We like to serve them on holiday mornings with our extended family along with these other options These blueberry cream cheese muffins bake up so fluffy, moist and tender! It's so hard to stop at one when they are piping hot PERIOD! The cream cheese gives these blueberry muffins an AMAZING texture!
Ingredients of Blueberry and cream cheese muffins
- It's 7 tbsp of butter.
- Prepare 3 tbsp of sunflower or vegetable oil.
- You need 1 cup of low-fat plain yogurt.
- You need 2 tbsp of vanilla.
- It's 3 large of eggs.
- It's 3 1/4 cup of all-purpose flour.
- It's 1 cup of fine sugar.
- It's 1/4 tsp of fine salt.
- It's 6 oz of blueberries.
- You need 4 oz of cream cheese.
Blueberry and cream cheese muffins step by step
- line a muffin pan with wrappers.
- preheat oven to 400°R.E.M..
- melt butter in no.stick pan over low heat..
- remove from heat, whisk in the oil,yogurt,vanilla,and eggs..
- sift floor and baking powder into a large bowl,stir in the sugar and salt,then make a well in the middle..
- pour the yogurt mixture into the flour well.. lightly fold the dry ingredients into the dry using a rubber spatulas until the mixture has come together.

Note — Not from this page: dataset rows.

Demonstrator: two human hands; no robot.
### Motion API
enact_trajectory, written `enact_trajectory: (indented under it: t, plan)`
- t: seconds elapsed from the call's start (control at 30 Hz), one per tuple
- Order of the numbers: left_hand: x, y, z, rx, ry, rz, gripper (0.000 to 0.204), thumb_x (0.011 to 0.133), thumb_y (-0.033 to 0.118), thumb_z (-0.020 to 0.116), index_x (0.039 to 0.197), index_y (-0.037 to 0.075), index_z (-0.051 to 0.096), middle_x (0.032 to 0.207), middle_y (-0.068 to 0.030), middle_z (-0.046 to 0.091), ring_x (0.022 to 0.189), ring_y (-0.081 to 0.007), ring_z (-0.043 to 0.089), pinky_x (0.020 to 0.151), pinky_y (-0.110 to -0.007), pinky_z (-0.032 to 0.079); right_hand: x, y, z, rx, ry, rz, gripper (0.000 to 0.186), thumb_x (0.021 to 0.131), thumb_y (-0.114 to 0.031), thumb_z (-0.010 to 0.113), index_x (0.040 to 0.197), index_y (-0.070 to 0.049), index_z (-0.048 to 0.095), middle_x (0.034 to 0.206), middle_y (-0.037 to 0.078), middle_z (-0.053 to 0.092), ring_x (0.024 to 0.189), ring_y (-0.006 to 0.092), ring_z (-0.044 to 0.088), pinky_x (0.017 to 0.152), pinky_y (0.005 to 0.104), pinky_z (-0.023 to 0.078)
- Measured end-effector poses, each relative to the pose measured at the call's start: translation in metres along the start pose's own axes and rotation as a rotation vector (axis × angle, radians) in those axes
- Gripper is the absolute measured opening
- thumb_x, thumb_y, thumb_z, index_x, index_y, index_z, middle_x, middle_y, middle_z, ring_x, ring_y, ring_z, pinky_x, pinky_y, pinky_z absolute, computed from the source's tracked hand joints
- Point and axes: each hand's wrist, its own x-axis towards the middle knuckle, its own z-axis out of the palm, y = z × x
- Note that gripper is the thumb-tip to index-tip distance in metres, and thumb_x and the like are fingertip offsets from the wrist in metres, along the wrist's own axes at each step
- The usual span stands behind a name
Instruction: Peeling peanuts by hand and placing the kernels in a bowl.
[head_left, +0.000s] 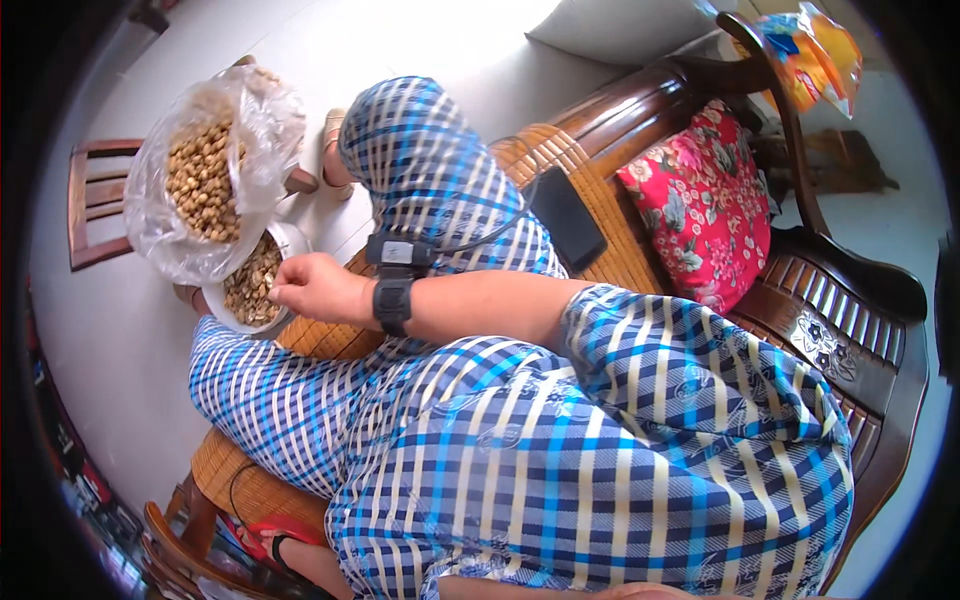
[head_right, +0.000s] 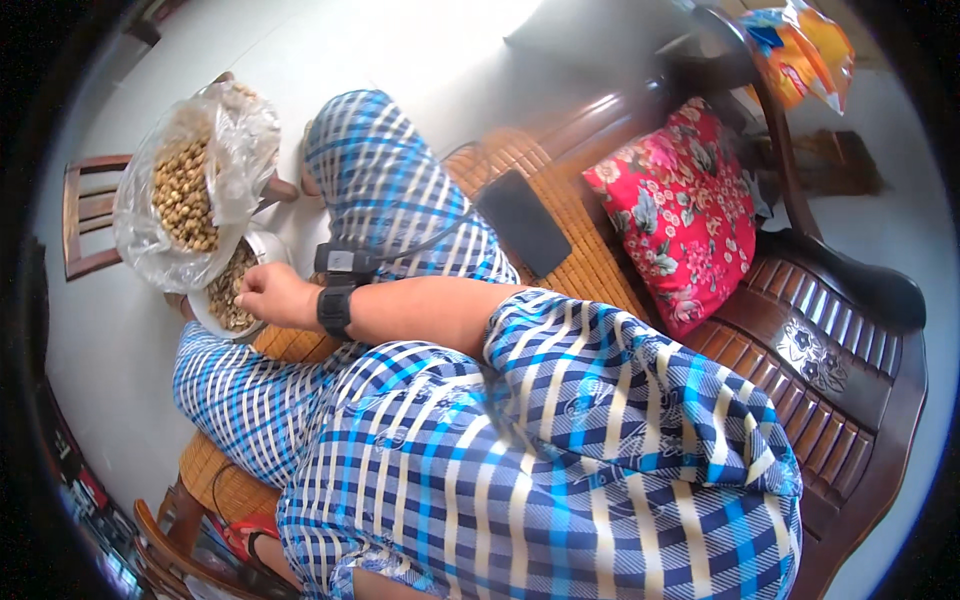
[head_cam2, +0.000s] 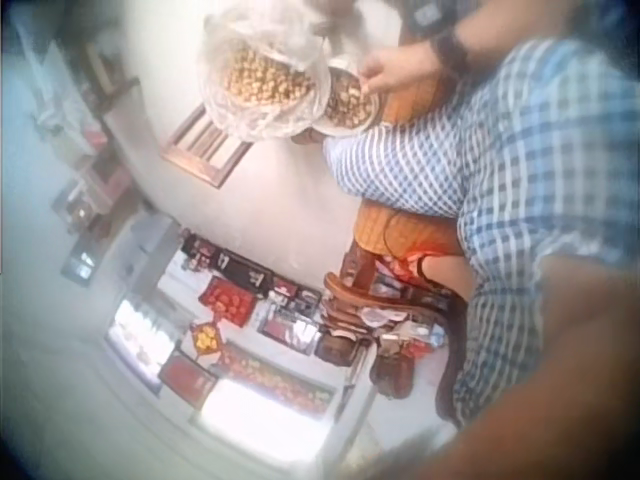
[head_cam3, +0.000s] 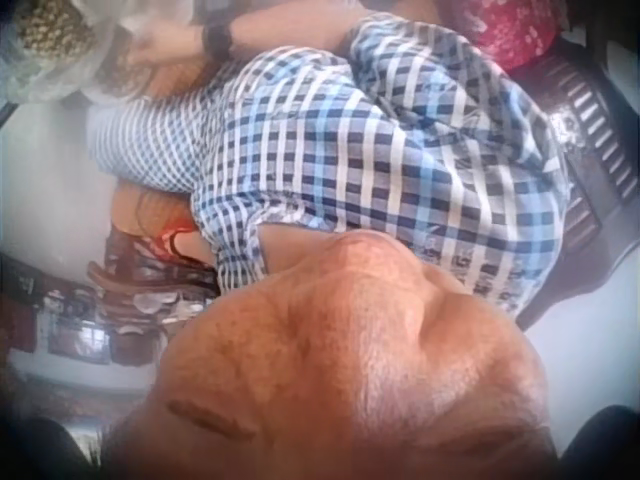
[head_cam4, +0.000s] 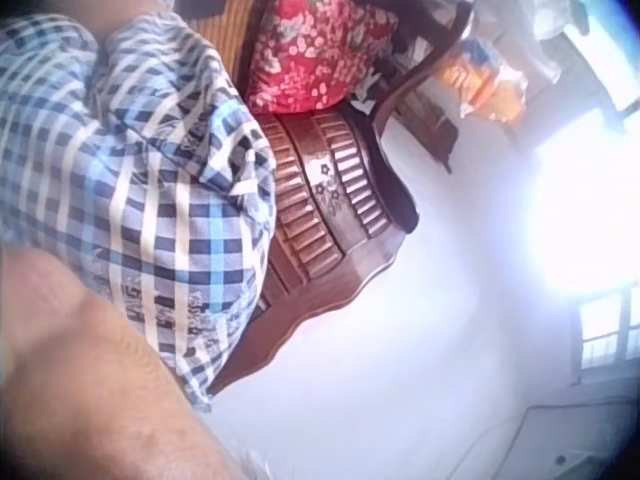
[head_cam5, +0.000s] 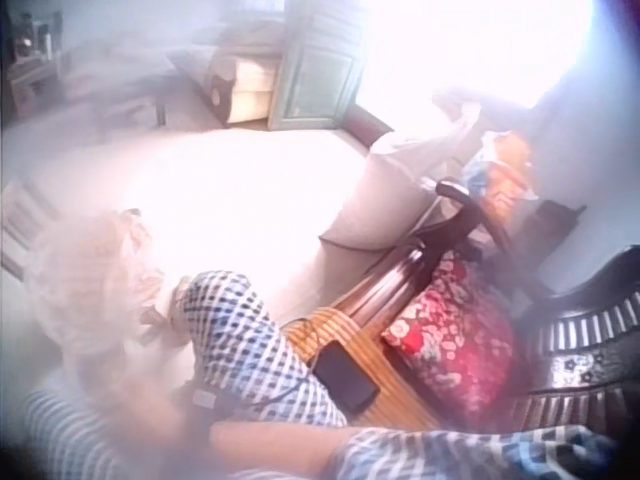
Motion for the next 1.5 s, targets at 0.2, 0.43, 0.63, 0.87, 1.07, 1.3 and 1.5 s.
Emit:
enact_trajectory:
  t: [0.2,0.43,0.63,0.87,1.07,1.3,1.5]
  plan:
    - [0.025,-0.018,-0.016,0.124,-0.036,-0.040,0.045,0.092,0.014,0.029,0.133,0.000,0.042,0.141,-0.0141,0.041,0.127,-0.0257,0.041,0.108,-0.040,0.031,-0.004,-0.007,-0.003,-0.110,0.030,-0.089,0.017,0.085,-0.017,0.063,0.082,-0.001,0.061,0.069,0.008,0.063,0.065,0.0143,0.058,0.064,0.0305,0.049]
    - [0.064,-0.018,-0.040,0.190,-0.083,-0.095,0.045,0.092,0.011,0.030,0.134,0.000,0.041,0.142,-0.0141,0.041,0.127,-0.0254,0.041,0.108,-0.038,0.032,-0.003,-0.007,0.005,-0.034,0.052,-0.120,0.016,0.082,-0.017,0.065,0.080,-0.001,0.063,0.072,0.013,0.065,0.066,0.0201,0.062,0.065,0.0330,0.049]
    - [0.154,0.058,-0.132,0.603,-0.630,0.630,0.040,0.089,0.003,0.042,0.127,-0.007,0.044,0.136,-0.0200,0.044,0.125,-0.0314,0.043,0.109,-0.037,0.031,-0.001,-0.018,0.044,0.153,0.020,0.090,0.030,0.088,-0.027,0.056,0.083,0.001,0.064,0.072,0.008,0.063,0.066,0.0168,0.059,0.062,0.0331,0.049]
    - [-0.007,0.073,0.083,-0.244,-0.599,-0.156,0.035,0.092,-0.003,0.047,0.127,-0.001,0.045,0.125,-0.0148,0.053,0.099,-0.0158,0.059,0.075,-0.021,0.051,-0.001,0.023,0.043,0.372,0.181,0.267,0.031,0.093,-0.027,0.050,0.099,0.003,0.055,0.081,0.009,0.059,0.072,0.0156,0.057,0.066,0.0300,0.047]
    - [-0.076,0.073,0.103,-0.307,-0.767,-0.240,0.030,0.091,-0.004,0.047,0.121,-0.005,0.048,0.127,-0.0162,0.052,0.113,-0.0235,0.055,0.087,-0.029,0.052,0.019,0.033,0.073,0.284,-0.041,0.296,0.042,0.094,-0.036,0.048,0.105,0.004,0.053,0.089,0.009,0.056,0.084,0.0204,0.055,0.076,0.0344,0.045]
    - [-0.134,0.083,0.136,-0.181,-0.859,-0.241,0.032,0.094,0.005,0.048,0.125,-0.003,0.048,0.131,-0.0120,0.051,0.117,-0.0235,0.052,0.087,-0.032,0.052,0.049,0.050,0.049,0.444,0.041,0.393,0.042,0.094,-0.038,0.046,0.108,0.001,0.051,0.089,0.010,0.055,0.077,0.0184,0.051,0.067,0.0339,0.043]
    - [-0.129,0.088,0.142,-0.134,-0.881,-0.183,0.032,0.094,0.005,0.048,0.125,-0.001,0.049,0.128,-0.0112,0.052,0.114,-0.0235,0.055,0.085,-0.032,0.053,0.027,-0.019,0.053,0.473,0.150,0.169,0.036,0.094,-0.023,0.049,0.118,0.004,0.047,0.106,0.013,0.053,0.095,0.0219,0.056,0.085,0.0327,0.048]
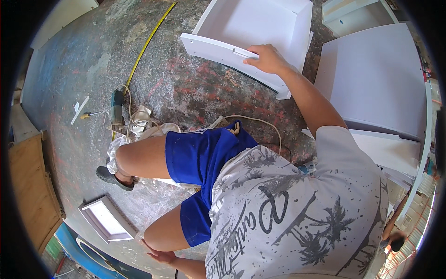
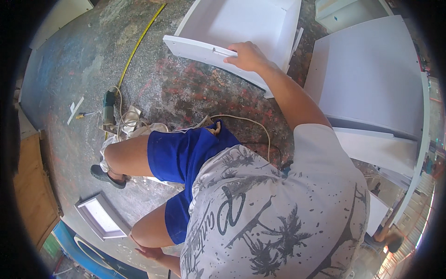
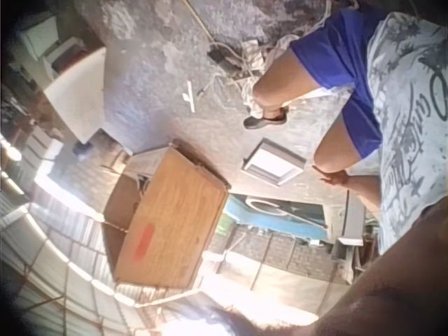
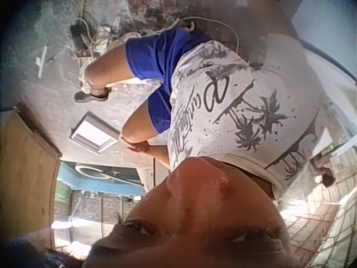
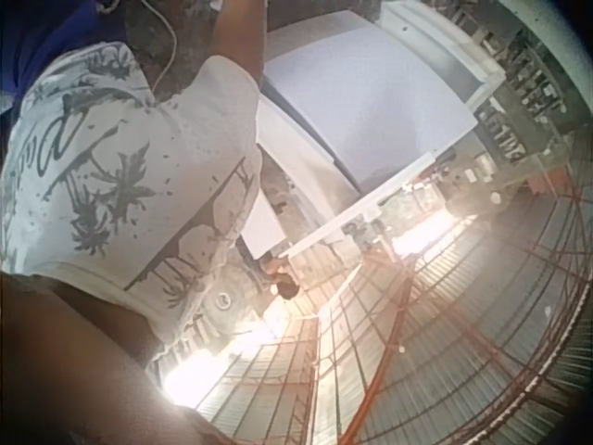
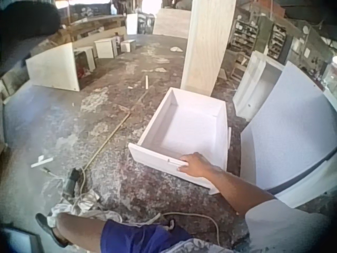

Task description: The person uses a handheld router to cut a groove into a white wooden panel, then moves the router along a pre-marked line before setting the tool aside to pick up and inspect a white wooden drawer.

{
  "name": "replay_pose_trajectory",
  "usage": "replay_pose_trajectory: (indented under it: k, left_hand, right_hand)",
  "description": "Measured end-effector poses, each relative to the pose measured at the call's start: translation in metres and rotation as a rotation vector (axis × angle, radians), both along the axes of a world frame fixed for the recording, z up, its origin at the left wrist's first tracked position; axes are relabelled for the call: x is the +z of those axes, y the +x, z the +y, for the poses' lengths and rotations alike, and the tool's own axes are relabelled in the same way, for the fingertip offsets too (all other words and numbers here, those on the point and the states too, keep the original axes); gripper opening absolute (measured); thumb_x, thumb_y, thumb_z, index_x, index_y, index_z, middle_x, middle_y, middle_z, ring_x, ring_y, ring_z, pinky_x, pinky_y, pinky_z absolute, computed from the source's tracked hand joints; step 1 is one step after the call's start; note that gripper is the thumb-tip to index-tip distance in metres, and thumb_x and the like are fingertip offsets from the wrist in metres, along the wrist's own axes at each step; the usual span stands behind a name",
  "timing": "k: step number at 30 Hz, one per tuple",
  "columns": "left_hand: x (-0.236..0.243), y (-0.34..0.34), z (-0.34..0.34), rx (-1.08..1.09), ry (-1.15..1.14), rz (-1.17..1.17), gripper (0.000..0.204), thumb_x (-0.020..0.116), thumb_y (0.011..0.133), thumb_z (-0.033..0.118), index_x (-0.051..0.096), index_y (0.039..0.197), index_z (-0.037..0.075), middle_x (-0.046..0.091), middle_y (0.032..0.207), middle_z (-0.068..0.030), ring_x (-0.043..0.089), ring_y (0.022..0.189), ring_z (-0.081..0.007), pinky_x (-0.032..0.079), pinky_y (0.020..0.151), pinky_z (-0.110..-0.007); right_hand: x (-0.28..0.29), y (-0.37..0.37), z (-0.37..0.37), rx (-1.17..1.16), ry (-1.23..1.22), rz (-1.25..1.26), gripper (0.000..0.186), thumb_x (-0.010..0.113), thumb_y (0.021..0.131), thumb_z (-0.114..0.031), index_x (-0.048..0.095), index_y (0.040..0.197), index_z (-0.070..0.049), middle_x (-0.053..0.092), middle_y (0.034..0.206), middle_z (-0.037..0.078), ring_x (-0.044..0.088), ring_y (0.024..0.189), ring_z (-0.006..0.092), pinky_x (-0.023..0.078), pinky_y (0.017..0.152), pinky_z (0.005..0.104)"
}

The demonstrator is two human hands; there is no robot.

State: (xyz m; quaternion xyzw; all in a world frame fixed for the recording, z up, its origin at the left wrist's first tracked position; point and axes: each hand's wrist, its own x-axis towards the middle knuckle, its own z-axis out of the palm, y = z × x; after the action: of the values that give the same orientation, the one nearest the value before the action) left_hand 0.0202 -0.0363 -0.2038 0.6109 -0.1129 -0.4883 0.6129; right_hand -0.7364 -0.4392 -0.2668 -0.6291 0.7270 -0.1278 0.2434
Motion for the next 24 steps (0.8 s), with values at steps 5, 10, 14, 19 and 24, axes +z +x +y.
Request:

- pour in the blueberries, working them into the batter with the Bare minimum of stirring(the mixture will look lumpy.
- spoon half the batter into the prepared baking cups.
- dot about 1/2 tsp. of the cream cheese on top of the batter in each half-filled muffin cup.
- add remaining batter,then another 1/2 teaspoon of cream cheese on each muffin.
- bake for 18 to 20 minutes,or until golden..
- let cool in pan for 10 minutes then transfer to rack and let cool completely..
With cream cheese and buttermilk in the batter, you can do no wrong!! What a great way to start a day! The richness of the cream cheese batter makes these blueberry muffins extra special. A food processor is used in this recipe, but feel free to use an. In a separate mixing bowl, whisk remaining muffin ingredients except blueberries.